What is needed: Scan the entries for lines with the word "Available" and copy those lines.
[Data shown — start]
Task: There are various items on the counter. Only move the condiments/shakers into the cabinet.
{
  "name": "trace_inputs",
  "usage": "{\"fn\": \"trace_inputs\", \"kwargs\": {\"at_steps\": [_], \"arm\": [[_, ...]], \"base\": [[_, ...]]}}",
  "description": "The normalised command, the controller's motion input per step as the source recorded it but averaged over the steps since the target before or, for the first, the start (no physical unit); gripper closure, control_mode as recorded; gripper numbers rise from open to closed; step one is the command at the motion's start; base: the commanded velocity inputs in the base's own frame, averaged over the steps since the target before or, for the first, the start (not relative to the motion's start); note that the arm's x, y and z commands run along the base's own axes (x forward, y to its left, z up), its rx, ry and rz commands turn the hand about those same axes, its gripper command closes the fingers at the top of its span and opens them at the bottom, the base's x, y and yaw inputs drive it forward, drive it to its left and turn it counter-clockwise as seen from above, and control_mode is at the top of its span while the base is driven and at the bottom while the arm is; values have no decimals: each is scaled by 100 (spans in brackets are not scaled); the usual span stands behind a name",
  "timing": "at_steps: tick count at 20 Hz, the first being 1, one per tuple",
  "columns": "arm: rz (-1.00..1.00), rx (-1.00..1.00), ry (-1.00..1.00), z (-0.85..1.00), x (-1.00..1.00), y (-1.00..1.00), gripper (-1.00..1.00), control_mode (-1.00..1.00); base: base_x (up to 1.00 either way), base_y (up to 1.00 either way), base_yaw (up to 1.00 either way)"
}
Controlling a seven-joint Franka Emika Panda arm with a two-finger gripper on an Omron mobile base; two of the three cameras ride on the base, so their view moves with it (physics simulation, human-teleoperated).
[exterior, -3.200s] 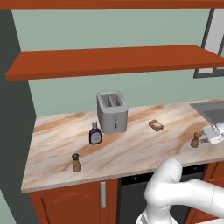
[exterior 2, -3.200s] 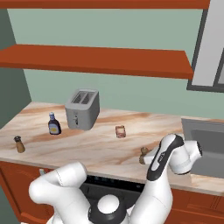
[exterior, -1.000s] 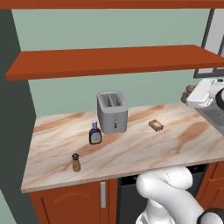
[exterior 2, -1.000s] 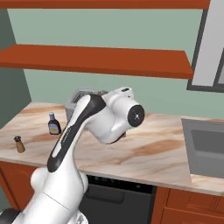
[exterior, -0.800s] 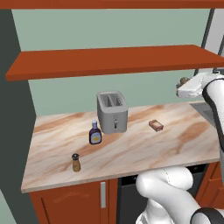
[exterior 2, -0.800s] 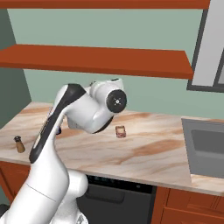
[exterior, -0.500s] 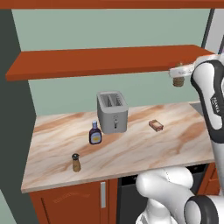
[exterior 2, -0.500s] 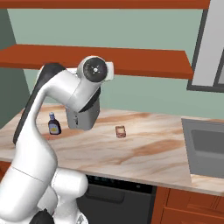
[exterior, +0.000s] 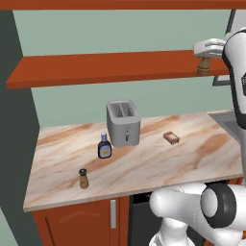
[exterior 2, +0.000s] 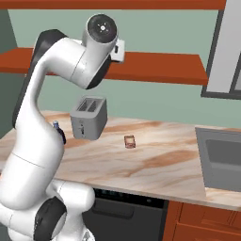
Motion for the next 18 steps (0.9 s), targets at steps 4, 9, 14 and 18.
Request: {"fn": "trace_inputs", "kwargs": {"at_steps": [4, 9, 14, 18], "arm": [[0, -1, -40, -17, -12, -2, 100, -100], [0, 0, 1, 0, 19, 0, 100, -100], [0, 4, 15, 2, 49, 0, 100, -100], [0, 2, 15, 0, 58, 0, 100, -100]], "base": [[0, 0, 0], [0, 0, 0], [0, 0, 0], [0, 0, 0]]}}
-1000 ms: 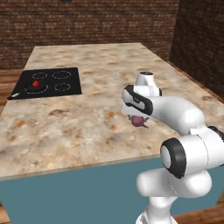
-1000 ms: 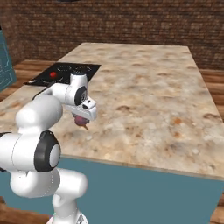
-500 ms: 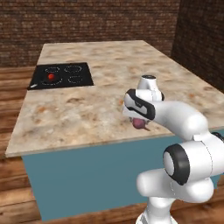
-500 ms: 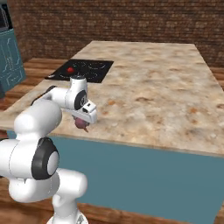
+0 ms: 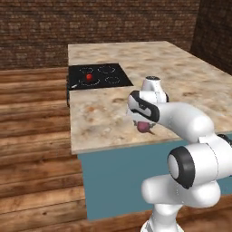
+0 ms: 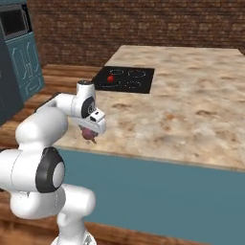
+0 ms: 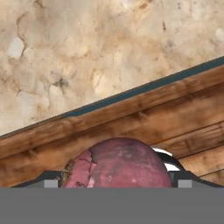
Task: Place the pan on the front right burner on the stove. Then place the tomato and the onion in the pan and turn on the front right burner.
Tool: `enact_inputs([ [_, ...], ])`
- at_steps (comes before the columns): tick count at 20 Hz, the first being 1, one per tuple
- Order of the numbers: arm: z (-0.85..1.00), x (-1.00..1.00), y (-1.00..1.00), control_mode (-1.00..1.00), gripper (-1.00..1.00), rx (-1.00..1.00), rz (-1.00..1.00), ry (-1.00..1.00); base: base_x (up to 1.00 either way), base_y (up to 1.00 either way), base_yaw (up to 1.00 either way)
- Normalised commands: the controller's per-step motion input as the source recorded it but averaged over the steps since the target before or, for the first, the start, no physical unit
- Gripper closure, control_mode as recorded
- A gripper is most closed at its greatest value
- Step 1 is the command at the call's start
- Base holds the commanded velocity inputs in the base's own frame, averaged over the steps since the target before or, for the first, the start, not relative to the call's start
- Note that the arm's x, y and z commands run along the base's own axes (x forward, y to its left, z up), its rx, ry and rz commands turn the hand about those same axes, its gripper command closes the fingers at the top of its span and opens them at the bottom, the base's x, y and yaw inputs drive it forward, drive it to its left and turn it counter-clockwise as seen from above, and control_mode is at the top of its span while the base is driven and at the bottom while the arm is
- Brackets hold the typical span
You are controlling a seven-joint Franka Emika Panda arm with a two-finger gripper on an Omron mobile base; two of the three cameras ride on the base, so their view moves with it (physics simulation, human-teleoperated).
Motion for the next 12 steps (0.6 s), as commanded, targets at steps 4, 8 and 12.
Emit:
enact_inputs([
  [4, 0.0, 0.0, 0.0, 1.0, 1.0, 0.0, 0.0, 0.0, 0.0, 1.0, 0.0],
  [8, 0.0, 0.0, 0.0, 1.0, 1.0, 0.0, 0.0, 0.0, 0.0, 0.99, 0.0],
  [12, 0.0, 0.0, 0.0, 1.0, 1.0, 0.0, 0.0, 0.0, 0.0, 1.0, 0.0],
])
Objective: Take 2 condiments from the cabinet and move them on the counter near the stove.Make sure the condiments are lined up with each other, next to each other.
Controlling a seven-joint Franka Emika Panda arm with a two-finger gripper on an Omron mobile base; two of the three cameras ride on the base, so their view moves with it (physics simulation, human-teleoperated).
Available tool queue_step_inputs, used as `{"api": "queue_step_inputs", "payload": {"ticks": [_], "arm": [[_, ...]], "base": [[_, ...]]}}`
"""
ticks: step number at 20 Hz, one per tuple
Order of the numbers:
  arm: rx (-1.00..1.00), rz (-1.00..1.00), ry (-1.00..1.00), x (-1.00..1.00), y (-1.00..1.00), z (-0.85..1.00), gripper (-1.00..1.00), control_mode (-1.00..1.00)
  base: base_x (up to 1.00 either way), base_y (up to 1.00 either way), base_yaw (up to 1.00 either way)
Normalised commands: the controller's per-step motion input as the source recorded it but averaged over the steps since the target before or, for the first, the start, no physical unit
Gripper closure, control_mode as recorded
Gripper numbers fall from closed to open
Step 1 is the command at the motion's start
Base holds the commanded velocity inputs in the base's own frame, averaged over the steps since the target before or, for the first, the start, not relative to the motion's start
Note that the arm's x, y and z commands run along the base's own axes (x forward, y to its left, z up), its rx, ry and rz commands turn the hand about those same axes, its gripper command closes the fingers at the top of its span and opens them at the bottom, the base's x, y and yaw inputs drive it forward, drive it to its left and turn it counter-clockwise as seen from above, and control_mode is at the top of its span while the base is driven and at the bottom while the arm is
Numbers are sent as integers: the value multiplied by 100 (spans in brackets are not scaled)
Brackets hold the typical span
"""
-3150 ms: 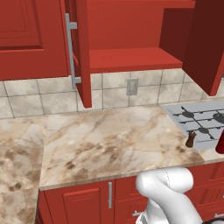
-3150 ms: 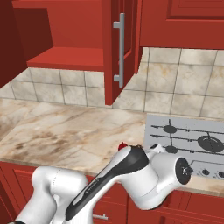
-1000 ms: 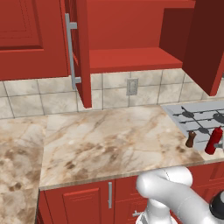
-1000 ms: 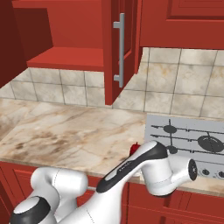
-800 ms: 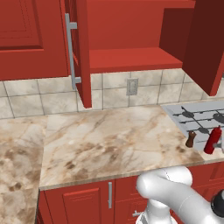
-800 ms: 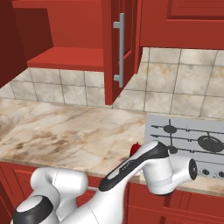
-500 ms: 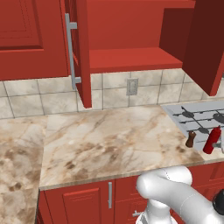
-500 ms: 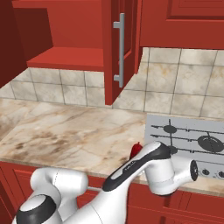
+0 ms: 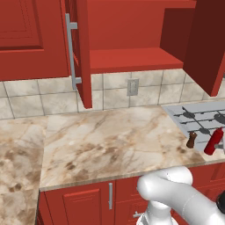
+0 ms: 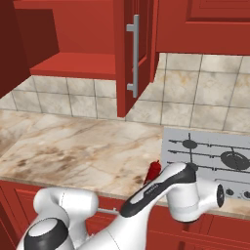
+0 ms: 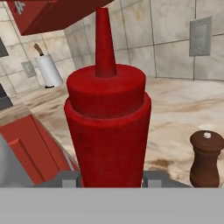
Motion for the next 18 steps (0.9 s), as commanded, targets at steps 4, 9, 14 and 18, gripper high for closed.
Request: {"api": "queue_step_inputs", "payload": {"ticks": [4,9,14,18], "arm": [[5,0,0,1,-6,-8,100,-100],[4,0,0,0,-4,-9,100,-100],[4,0,0,5,-1,-7,100,-100],[5,0,0,13,-6,-1,100,-100]], "base": [[0,0,0],[0,0,0],[0,0,0],[0,0,0]]}}
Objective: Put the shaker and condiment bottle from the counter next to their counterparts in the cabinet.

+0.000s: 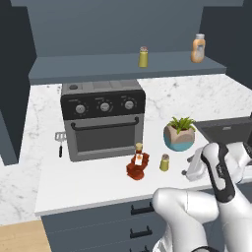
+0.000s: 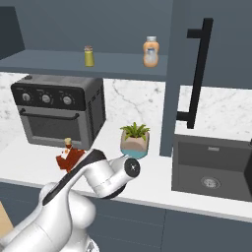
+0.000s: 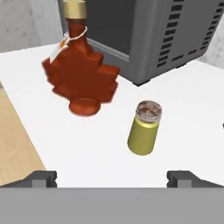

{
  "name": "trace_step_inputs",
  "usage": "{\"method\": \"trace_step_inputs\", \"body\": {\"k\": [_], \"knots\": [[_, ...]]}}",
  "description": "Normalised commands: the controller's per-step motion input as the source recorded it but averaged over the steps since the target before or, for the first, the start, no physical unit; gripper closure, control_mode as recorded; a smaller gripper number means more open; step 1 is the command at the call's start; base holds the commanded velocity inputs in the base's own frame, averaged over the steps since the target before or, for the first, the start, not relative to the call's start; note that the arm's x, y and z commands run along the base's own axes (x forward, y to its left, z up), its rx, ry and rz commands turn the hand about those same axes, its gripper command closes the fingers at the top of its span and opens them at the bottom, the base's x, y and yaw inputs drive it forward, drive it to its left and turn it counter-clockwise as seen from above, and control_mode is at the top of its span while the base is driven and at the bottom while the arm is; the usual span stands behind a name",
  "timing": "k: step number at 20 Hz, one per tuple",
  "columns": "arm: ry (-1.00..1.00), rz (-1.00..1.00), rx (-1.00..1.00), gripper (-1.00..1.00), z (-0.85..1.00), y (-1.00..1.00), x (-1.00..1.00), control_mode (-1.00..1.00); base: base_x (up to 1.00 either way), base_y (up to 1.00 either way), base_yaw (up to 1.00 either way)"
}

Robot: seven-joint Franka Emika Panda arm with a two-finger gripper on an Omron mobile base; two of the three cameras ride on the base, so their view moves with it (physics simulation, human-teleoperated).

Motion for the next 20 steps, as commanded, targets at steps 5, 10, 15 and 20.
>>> {"method": "trace_step_inputs", "body": {"k": [5,10,15,20], "knots": [[0.0,0.0,0.06,-1.0,0.0,-0.1,0.0,-1.0,0.0,0.0,0.0],[0.0,0.0,0.06,-1.0,0.0,-0.03,0.15,-1.0,0.0,0.0,0.0],[0.0,0.0,0.03,-1.0,0.0,0.0,0.5,-1.0,0.0,0.0,0.0],[0.0,0.01,0.01,-1.0,-0.04,-0.02,0.33,-1.0,0.0,0.0,0.0]]}}
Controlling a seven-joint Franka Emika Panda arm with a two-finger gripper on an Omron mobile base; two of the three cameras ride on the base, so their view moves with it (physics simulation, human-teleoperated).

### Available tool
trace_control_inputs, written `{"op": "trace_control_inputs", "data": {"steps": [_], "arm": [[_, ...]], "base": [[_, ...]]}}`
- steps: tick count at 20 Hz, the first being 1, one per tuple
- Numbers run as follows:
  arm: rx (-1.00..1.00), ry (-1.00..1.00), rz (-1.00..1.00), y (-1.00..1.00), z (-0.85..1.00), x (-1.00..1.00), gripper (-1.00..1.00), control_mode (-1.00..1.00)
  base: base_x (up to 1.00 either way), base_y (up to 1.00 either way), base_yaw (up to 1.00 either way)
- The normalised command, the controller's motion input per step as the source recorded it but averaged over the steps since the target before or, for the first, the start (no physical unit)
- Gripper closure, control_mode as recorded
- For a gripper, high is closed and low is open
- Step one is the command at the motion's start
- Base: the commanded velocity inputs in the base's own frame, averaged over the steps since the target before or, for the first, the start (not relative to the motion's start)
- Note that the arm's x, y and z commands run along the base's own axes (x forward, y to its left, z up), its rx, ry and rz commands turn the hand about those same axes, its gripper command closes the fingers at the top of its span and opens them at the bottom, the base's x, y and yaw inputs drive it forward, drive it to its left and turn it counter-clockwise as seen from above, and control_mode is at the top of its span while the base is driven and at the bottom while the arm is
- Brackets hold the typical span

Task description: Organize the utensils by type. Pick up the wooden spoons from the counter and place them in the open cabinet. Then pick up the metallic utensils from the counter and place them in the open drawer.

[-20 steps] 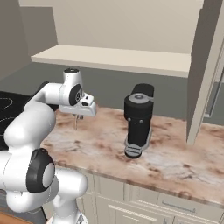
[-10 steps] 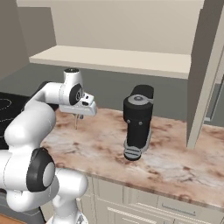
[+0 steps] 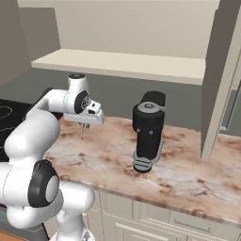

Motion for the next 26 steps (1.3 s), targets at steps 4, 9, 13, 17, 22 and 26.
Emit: {"op": "trace_control_inputs", "data": {"steps": [4, 9, 13, 17, 22, 26], "arm": [[0.0, 0.0, 0.0, 0.0, 0.0, 0.0, 1.0, 1.0], [-0.01, -0.01, 0.04, 0.0, 0.0, -0.06, 1.0, -1.0], [-0.01, -0.05, 0.06, -0.01, 0.14, -0.29, 1.0, -1.0], [-0.06, -0.08, 0.25, -0.02, 0.36, -0.35, 1.0, -1.0], [-0.14, -0.24, 0.46, -0.03, 0.53, -0.23, 1.0, -1.0], [-0.2, -0.32, 0.64, -0.06, 0.58, -0.1, 1.0, -1.0]], "base": [[0.0, 0.0, 0.0], [-0.01, 0.0, 0.01], [0.0, 0.0, 0.0], [0.0, 0.0, 0.0], [0.0, 0.0, 0.0], [0.0, 0.0, 0.0]]}}
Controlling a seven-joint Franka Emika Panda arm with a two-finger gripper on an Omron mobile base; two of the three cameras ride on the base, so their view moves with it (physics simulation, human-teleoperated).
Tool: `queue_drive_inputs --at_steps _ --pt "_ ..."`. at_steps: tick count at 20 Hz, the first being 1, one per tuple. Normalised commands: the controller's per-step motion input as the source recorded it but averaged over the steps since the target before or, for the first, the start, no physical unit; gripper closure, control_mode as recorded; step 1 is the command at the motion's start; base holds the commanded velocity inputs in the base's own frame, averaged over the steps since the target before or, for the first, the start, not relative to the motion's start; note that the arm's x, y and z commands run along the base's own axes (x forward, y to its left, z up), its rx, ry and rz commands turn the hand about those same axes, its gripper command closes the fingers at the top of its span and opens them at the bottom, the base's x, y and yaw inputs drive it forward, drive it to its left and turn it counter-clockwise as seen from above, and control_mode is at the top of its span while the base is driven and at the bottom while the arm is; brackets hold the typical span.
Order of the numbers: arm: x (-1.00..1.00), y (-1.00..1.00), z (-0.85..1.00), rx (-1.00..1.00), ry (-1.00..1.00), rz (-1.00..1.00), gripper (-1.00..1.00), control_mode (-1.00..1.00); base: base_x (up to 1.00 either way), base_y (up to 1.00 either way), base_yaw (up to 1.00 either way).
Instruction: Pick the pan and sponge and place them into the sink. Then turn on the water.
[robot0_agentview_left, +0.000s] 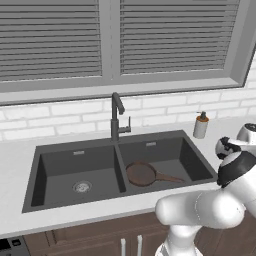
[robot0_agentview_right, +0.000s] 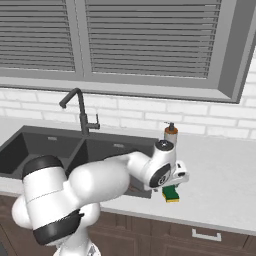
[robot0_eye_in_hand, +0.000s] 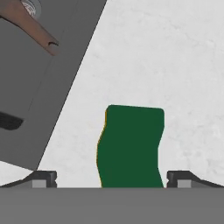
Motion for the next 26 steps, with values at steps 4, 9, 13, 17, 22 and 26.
queue_drive_inputs --at_steps 4,9,13,17,22,26 --pt "0.04 0.0 -0.27 0.0 0.0 0.01 -1.0 -1.0 0.0 0.0 0.0" --pt "0.22 -0.13 -0.35 0.04 0.0 0.03 -1.0 -1.0 0.0 0.0 0.0" --pt "0.22 -0.25 -0.31 0.06 0.0 0.07 -1.0 -1.0 0.0 0.0 0.0" --pt "0.09 -0.26 -0.3 0.05 0.0 0.07 -1.0 -1.0 0.0 0.0 0.0" --pt "0.0 -0.01 -0.31 0.01 0.0 0.01 1.0 -1.0 0.0 0.0 0.0" --pt "-0.1 0.0 -0.23 0.05 0.0 0.0 1.0 -1.0 0.0 0.0 0.0"
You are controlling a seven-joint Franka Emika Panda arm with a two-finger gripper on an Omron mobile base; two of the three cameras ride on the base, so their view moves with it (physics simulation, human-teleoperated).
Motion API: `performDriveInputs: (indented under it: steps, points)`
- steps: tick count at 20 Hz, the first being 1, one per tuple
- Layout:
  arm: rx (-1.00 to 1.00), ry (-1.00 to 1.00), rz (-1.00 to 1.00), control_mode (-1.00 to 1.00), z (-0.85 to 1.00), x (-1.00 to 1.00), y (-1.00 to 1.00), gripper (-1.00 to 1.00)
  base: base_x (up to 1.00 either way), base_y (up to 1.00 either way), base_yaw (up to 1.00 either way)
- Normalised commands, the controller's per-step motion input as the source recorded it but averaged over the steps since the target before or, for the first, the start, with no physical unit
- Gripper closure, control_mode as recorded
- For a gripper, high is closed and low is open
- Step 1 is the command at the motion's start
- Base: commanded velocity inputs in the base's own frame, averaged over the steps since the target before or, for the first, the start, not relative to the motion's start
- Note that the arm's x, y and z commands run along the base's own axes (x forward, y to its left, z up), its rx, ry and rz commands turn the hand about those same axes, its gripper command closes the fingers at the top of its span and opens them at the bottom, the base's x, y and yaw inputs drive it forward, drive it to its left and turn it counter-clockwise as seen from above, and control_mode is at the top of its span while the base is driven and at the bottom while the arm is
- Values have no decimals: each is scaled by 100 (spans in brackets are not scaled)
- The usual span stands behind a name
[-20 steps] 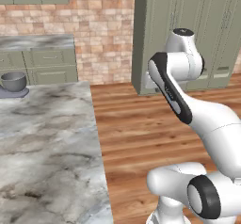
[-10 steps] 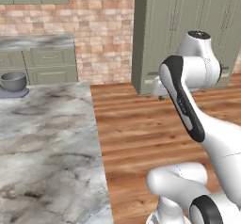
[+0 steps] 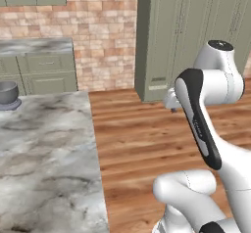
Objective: Close the stand mixer head.
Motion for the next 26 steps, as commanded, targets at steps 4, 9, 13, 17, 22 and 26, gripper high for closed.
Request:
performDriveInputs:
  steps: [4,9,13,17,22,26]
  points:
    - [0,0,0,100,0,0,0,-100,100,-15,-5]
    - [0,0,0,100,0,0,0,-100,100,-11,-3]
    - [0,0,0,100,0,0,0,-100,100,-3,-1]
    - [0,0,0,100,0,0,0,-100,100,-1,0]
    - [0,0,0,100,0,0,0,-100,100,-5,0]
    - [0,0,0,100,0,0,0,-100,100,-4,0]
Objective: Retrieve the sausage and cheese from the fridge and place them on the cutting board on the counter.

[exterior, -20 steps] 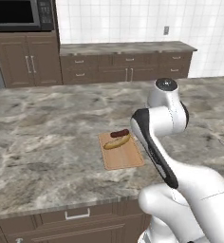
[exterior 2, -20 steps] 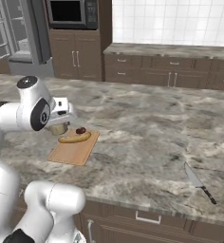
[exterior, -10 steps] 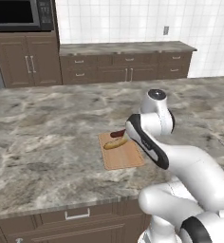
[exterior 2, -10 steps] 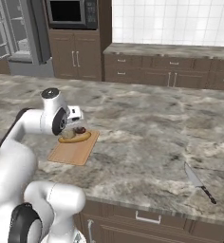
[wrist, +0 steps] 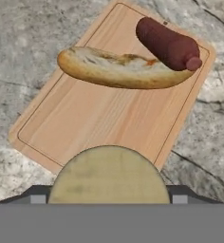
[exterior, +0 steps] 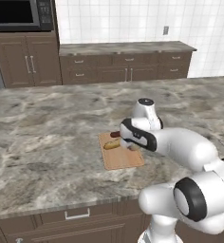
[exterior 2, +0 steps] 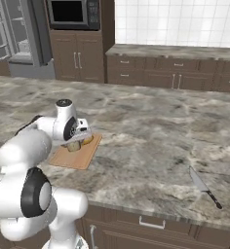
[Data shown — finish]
Answer box:
Available tool queue_step_inputs, used as `{"api": "queue_step_inputs", "payload": {"ticks": [_], "arm": [[_, ...]], "base": [[_, ...]]}}`
### Available tool

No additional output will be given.